In one embodiment, preprocessing may include detecting positions of one or more casing collars 670A-670E, 810A-810E and/or one or more centralizers 680A-680B, 820A-820E in the wellbore 230. The positions may be detected based upon the acoustic impedance measurements and/or the casing collar locator measurements 620. Preprocessing may also include identifying anomalous data in the input data and/or the image based upon the positions of the one or more casing collars 670A-670E, 810A-810E and the one or more centralizers 680A-680B, 820A-820E. The anomalous data represents materials that cannot be identified with a predetermined confidence level (e.g., caused by defects of the one or more acoustic logging tools 200 and/or wellbore conditions). The anomalous data may be identified in the SLG image 310, 610, 910 and/or the micro-debonding image. Preprocessing may also include calibrating portions of the input data and/or the image that include or represent the one or more casing collars 810A-810E, the one or more centralizers 680A-680B, 820A-820E, and/or the anomalous data to produce the modified SLG image 920 and/or the modified micro-debonding image. This may reduce an influence of the one or more casing collars 670A-670E, 810A-810E, the one or more centralizers 680A-680B, 820A-820E, and/or the anomalous data that are, thereby representing a more accurate condition of the wellbore 230.

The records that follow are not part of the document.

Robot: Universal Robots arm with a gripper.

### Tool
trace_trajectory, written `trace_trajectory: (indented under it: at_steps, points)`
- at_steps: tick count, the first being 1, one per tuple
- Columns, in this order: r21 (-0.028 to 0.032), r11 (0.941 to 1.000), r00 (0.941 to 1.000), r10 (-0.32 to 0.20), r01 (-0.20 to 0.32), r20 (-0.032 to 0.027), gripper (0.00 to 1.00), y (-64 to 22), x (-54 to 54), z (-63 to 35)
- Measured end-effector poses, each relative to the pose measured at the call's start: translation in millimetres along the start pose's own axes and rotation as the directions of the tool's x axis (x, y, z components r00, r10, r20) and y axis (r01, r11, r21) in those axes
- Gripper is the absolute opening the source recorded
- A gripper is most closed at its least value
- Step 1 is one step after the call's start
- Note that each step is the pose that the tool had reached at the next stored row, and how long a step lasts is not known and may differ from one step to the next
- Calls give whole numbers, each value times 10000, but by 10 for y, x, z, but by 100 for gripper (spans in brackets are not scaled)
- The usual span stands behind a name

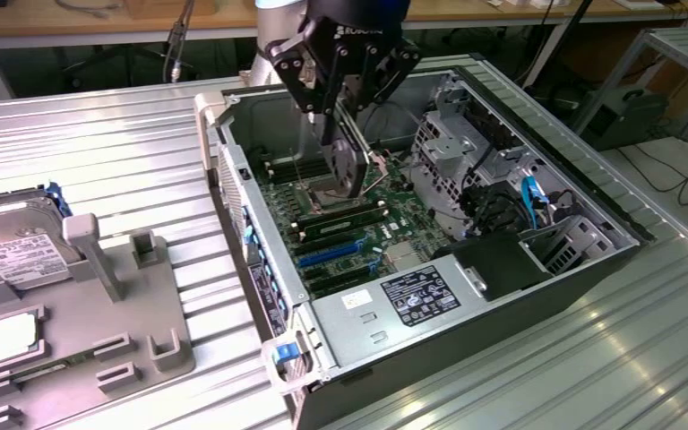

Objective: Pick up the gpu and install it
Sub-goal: 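Pick up the gpu and move the gpu toward the slot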

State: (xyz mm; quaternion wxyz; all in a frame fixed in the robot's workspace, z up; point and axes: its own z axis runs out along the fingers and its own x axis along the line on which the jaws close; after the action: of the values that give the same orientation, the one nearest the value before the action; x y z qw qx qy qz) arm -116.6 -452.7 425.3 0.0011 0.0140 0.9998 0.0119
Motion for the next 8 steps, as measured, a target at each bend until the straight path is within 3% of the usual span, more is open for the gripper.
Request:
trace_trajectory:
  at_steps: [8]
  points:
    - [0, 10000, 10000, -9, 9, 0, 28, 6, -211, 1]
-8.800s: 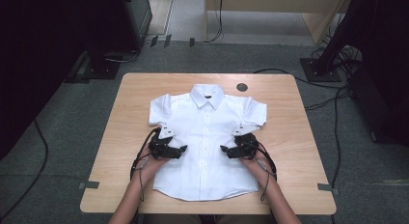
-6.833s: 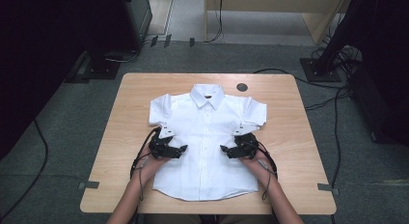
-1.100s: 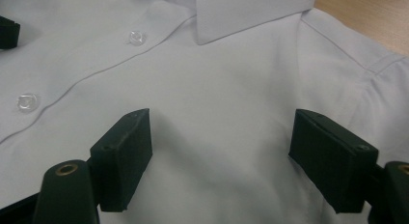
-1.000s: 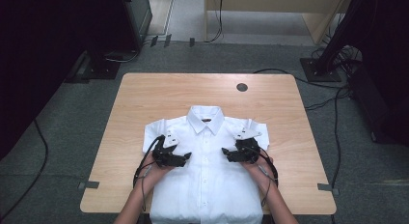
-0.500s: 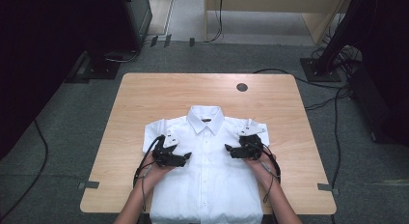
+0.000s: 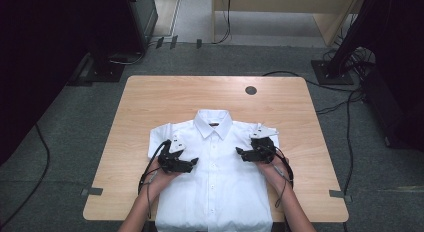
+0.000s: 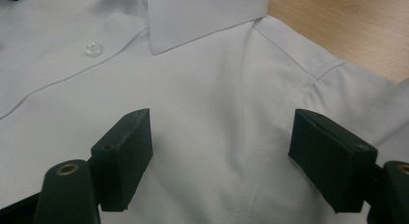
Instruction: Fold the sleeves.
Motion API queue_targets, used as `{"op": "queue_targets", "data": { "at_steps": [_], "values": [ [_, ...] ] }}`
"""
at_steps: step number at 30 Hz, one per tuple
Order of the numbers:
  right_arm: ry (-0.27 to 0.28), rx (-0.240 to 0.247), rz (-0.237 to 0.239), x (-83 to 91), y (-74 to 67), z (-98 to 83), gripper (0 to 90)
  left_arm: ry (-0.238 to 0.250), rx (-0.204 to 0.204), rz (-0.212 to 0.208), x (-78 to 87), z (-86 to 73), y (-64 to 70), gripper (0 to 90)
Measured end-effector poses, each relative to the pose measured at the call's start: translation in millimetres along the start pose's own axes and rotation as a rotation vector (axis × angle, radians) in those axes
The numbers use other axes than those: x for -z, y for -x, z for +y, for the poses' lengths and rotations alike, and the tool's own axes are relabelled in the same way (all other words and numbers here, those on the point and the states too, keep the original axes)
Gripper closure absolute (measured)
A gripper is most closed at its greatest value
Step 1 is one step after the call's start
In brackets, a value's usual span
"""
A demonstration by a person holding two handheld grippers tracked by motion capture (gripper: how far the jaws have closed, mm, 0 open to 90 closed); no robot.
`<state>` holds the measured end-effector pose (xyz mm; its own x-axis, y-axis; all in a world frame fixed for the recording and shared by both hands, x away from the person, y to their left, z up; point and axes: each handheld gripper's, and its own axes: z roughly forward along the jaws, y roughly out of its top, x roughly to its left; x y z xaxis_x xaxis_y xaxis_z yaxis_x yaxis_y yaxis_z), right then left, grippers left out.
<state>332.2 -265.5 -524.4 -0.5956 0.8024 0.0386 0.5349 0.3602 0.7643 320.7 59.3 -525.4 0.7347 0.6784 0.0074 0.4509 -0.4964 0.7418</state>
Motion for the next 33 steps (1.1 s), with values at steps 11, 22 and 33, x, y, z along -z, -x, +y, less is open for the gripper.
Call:
{"op": "queue_targets", "data": {
  "at_steps": [11, 22, 33],
  "values": [
    [0.008, -0.004, -0.002, 3.5, 8.0, -0.8, 23.8, 0.000, 0.000, 0.000, 0.0, 0.0, 0.0, 19.9],
    [0.004, -0.014, -0.016, 6.8, 15.6, -2.7, 24.1, 0.000, 0.000, 0.000, 0.0, 0.0, 0.0, 19.9],
    [0.008, -0.016, -0.029, 9.7, 21.6, -4.2, 25.5, 0.000, 0.000, 0.000, 0.0, 0.0, 0.0, 19.9]
  ]
}}
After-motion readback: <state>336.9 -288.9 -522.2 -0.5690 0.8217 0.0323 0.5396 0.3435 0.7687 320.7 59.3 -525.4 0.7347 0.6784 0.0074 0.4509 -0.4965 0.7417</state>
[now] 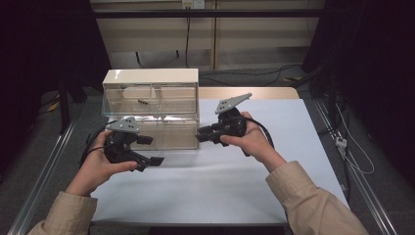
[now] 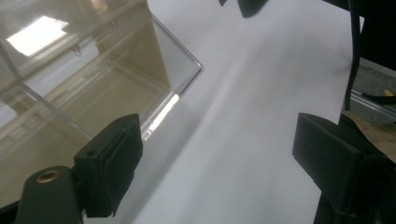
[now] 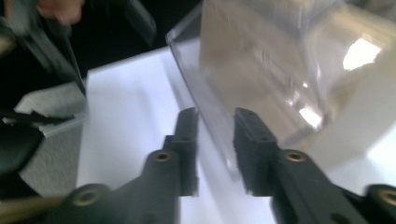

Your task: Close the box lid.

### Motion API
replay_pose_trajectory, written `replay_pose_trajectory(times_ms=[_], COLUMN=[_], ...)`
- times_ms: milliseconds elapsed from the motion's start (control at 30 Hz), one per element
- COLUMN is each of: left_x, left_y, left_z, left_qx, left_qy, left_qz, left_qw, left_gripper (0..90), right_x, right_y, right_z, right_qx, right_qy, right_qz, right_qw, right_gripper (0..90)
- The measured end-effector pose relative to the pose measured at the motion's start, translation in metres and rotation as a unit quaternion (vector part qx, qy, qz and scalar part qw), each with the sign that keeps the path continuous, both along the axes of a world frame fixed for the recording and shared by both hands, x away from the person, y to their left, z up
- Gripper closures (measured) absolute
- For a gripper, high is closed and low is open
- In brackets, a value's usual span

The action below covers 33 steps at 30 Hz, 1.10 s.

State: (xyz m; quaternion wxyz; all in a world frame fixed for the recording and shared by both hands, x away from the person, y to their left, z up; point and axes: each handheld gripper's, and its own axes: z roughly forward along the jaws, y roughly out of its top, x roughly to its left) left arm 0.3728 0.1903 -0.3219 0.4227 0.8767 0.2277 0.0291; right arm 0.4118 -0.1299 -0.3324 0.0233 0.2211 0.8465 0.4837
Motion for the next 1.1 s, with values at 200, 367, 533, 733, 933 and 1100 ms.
replay_pose_trajectory(times_ms=[200,367,533,733,933,1100], left_x=[-0.006,-0.008,-0.011,-0.014,-0.014,-0.015], left_y=[-0.001,-0.003,-0.005,-0.004,-0.002,-0.003], left_z=[-0.02,-0.036,-0.05,-0.065,-0.079,-0.088], left_qx=[0.01,0.022,0.03,0.032,0.035,0.037], left_qy=[-0.004,-0.002,-0.002,0.001,0.005,0.006], left_qz=[-0.001,-0.001,-0.002,0.006,0.015,0.015], left_qw=[0.9999,0.9998,0.9995,0.9995,0.9993,0.9992], left_gripper=[15.0,14.3,14.3,13.9,13.5,13.3], right_x=[-0.019,-0.035,-0.046,-0.06,-0.077,-0.088], right_y=[-0.016,-0.03,-0.048,-0.075,-0.107,-0.127], right_z=[-0.028,-0.047,-0.062,-0.077,-0.094,-0.103], right_qx=[-0.029,-0.047,-0.055,-0.065,-0.081,-0.077], right_qy=[0.004,0.002,0.001,-0.004,-0.007,-0.008], right_qz=[-0.009,-0.01,-0.029,-0.054,-0.087,-0.11], right_qw=[0.9995,0.9989,0.9981,0.9964,0.9929,0.9909], right_gripper=[38.4,29.3,23.5,20.6,19.8,19.7])
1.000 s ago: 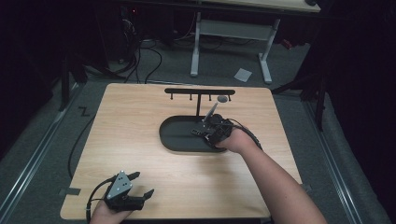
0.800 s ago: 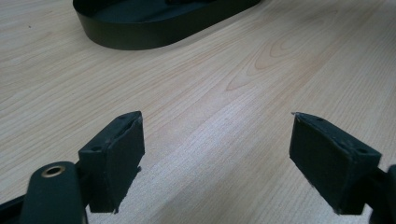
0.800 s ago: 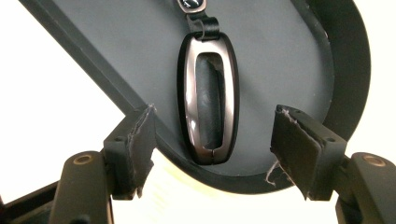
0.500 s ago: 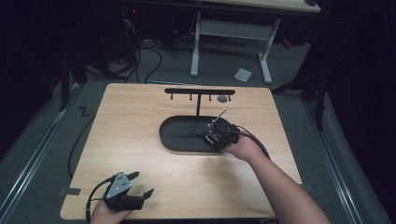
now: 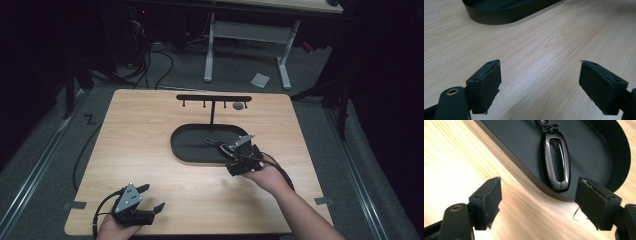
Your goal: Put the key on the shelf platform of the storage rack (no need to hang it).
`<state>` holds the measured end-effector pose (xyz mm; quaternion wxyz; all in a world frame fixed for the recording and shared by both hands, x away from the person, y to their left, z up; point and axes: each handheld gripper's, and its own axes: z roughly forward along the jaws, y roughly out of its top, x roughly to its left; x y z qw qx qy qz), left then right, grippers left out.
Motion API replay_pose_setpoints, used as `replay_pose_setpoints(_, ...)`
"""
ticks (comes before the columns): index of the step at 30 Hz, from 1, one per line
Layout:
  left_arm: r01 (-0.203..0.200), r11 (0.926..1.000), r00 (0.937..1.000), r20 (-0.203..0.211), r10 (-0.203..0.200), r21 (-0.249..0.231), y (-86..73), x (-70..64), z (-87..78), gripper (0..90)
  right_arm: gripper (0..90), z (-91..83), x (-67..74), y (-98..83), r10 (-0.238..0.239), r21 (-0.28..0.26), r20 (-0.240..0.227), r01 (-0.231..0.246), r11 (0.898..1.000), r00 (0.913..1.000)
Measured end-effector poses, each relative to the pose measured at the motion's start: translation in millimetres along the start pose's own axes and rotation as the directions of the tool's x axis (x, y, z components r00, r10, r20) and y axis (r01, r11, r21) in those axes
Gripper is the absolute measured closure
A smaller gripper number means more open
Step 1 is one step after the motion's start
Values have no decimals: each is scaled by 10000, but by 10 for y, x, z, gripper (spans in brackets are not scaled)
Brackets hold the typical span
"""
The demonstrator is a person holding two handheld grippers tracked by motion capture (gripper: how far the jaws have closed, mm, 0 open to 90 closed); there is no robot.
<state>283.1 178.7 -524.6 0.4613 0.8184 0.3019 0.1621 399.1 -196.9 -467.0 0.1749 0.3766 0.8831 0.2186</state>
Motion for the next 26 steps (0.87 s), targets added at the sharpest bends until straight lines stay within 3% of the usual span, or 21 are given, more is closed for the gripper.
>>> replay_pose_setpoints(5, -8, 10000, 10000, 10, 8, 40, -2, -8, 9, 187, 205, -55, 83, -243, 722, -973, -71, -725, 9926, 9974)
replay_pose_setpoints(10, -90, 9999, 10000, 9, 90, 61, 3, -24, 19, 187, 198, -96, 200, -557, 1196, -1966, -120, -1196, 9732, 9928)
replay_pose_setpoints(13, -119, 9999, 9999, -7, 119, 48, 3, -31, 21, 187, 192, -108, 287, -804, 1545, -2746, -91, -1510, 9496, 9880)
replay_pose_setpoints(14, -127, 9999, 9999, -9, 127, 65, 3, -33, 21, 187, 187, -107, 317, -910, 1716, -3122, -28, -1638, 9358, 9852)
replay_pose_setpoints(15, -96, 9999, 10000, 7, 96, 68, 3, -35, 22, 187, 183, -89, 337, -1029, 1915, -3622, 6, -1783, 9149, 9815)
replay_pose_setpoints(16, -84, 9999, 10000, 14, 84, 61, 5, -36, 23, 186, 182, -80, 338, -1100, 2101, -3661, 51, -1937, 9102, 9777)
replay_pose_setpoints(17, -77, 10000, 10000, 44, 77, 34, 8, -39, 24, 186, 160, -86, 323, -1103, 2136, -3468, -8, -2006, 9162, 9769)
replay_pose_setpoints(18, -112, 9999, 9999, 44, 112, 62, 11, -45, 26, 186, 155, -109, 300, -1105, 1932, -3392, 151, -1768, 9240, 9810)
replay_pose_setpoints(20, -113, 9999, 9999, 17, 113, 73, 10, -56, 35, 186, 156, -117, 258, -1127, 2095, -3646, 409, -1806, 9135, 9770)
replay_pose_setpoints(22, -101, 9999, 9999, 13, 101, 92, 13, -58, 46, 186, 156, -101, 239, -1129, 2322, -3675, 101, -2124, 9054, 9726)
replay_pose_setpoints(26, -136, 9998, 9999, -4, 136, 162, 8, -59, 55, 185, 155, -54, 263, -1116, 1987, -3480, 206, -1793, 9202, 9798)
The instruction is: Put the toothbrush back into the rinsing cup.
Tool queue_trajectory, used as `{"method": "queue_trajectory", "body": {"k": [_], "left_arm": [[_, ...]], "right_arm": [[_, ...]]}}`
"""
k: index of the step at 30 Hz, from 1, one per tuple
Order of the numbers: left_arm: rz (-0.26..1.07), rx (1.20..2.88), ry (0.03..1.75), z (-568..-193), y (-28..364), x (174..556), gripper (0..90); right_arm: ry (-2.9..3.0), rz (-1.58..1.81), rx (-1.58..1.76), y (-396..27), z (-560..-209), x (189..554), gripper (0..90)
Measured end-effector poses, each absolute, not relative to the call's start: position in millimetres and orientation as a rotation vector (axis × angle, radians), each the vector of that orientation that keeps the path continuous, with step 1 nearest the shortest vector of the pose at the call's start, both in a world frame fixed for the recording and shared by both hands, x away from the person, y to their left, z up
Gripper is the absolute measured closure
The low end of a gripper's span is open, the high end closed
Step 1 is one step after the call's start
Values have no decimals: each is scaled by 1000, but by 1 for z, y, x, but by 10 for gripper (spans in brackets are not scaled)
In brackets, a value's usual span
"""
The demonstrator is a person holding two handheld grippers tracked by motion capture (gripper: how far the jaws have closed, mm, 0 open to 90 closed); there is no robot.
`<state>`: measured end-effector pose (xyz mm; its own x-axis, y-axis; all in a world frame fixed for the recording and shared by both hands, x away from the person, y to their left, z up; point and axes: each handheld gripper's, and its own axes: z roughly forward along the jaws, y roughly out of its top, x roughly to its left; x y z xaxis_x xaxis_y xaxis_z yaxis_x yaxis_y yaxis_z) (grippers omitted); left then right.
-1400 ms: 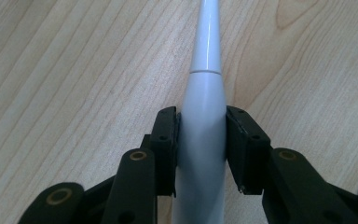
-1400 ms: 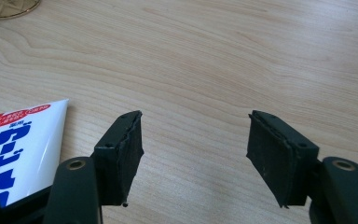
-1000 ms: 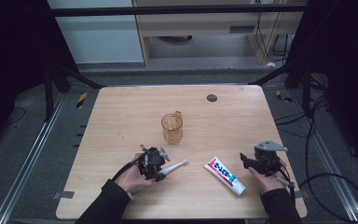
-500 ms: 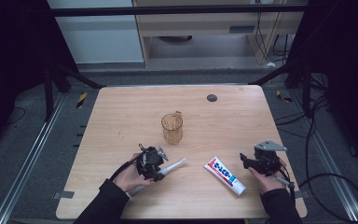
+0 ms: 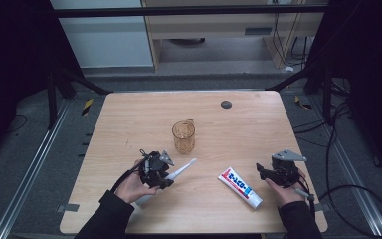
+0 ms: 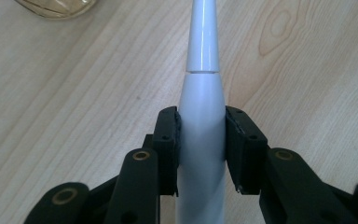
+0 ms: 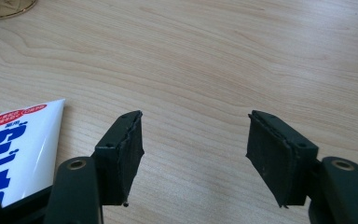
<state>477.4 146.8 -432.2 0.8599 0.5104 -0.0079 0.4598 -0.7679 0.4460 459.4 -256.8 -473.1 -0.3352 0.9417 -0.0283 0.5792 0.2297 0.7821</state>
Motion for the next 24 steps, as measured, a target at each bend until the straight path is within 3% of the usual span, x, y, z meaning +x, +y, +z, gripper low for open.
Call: {"method": "queue_trajectory", "body": {"k": [8,24], "left_arm": [[239,2468,768,-413,161,477,669],[513,2054,1001,-387,196,477,668]], "right_arm": [[1997,938,1382,-258,-473,459,356],[1963,956,1388,-259,-473,459,325]]}}
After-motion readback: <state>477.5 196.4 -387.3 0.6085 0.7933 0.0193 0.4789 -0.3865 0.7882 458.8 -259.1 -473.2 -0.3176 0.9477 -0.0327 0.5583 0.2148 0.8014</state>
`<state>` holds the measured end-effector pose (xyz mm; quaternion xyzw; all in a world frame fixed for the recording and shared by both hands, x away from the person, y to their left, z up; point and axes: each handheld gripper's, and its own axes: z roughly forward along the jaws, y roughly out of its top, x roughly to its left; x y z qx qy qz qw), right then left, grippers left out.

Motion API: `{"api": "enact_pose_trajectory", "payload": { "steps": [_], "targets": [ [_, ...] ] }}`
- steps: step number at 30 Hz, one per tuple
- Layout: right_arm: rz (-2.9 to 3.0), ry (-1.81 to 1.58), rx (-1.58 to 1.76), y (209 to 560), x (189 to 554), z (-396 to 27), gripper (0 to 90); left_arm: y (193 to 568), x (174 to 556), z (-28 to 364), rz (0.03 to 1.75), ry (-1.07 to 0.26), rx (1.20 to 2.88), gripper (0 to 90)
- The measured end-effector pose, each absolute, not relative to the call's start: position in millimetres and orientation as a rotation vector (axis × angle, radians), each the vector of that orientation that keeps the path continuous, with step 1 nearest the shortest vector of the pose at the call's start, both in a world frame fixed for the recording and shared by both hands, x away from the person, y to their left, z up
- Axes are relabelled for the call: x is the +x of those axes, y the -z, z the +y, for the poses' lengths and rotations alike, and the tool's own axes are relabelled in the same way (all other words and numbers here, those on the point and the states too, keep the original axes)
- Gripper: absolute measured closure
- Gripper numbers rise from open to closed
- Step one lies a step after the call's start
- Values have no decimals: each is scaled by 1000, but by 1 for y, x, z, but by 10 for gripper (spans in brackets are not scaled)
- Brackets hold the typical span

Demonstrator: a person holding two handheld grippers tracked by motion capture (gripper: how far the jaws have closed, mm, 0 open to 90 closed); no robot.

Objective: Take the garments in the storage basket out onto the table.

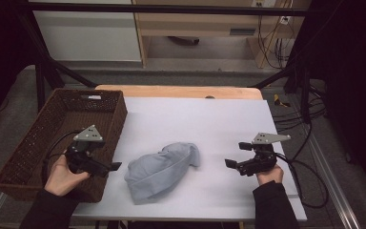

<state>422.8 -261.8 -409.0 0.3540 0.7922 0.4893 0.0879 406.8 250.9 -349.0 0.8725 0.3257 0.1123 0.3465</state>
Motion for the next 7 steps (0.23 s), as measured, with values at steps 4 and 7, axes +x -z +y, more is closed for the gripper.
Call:
{"api": "enact_pose_trajectory", "payload": {
  "steps": [4, 7],
  "targets": [
    [2358, -1459, 1049, 409, 423, -262, 45, 352, 406, 257, 858, -295, 2252, 31],
    [2356, -1459, 1051, 409, 423, -262, 45, 353, 406, 260, 864, -298, 2248, 31]
  ]
}}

In another embodiment, preprocessing may also or instead include calibrating the sonic wave amplitude measurements and producing the modified BI curve based on the calibrated sonic wave amplitude measurements. This serves as an indicator for evaluating the cement quality based on sonic logging.

The method 1400 may also include selecting portions of the preprocessed data for determining and classifying the quality of the cement in the wellbore, as at 1440. The selected portions may include the modified SLG image 920 in response to at least a portion of the input data being captured by the isolation scanner tool. The selected portions may also or instead include the modified micro-debonding image in response to at least a portion of the input data being captured by the ultrasonic transmitter tool. The selected portions may also or instead include the modified BI curve in response to at least a portion of the input data being captured by the sonic logging tool.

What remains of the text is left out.